Your assignment: Output the records that follow exactly as they are written.

Source records:
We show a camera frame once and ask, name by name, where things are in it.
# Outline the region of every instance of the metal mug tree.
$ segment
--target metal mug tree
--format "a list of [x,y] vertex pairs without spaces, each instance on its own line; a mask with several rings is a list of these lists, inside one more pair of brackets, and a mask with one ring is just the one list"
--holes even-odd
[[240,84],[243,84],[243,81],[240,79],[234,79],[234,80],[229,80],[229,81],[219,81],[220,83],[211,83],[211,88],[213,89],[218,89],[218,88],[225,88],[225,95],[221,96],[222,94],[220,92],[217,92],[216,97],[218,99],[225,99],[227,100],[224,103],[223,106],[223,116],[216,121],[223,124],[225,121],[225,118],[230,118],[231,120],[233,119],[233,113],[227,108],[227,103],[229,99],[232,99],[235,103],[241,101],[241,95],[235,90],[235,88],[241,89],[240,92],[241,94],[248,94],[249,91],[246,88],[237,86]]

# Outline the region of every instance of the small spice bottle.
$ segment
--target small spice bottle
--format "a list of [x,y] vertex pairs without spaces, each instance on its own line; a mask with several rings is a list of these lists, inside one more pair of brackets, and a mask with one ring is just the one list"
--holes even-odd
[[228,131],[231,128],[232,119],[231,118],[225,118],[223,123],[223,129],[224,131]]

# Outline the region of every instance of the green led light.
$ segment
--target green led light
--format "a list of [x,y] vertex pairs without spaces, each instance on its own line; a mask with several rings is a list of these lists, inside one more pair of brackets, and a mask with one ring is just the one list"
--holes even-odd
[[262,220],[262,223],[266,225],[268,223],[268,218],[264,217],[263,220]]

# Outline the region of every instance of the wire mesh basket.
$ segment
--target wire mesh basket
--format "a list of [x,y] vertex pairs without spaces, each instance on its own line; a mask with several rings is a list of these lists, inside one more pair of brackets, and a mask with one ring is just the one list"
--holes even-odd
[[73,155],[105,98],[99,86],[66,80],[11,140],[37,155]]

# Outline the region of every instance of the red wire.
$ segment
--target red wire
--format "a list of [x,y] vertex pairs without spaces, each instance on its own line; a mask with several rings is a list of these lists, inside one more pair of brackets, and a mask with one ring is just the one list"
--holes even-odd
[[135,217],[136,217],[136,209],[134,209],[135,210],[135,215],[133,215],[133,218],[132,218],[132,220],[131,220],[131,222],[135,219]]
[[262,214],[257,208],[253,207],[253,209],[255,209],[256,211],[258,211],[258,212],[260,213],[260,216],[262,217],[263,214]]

Response to this task:
We show a camera frame once and ask, name by name, where things are in it.
# Outline the region of every instance of the metal mug tree.
$ segment
--target metal mug tree
--format "a list of [x,y] vertex pairs without spaces, each instance on its own line; a mask with several rings is a list of these lists, inside one more pair of brackets, and a mask with one ring is just the one list"
--holes even-odd
[[240,84],[243,84],[243,81],[240,79],[234,79],[234,80],[229,80],[229,81],[219,81],[220,83],[211,83],[211,88],[213,89],[218,89],[218,88],[225,88],[225,95],[221,96],[222,94],[220,92],[217,92],[216,97],[218,99],[225,99],[227,100],[224,103],[223,106],[223,116],[216,121],[223,124],[225,121],[225,118],[230,118],[231,120],[233,119],[233,113],[227,108],[227,103],[229,99],[232,99],[235,103],[241,101],[241,95],[235,90],[235,88],[241,89],[240,92],[241,94],[248,94],[249,91],[246,88],[237,86]]

# Outline the region of every instance of the small spice bottle.
$ segment
--target small spice bottle
--format "a list of [x,y] vertex pairs without spaces, each instance on its own line; a mask with several rings is a list of these lists, inside one more pair of brackets, and a mask with one ring is just the one list"
--holes even-odd
[[228,131],[231,128],[232,119],[231,118],[225,118],[223,123],[223,129],[224,131]]

# Outline the region of every instance of the green led light.
$ segment
--target green led light
--format "a list of [x,y] vertex pairs without spaces, each instance on its own line; a mask with several rings is a list of these lists, inside one more pair of brackets, and a mask with one ring is just the one list"
--holes even-odd
[[262,220],[262,223],[266,225],[268,223],[268,218],[264,217],[263,220]]

# Outline the region of every instance of the wire mesh basket.
$ segment
--target wire mesh basket
--format "a list of [x,y] vertex pairs without spaces, each instance on its own line; a mask with several rings is a list of these lists, inside one more pair of brackets, and a mask with one ring is just the one list"
--holes even-odd
[[73,155],[105,98],[99,86],[66,80],[11,140],[37,155]]

# Outline the region of every instance of the red wire.
$ segment
--target red wire
--format "a list of [x,y] vertex pairs without spaces, each instance on its own line; a mask with several rings is a list of these lists, inside one more pair of brackets, and a mask with one ring is just the one list"
--holes even-odd
[[135,217],[136,217],[136,209],[134,209],[135,210],[135,215],[133,215],[133,218],[132,218],[132,220],[131,220],[131,222],[135,219]]
[[262,214],[257,208],[253,207],[253,209],[255,209],[256,211],[258,211],[258,212],[260,213],[260,216],[262,217],[263,214]]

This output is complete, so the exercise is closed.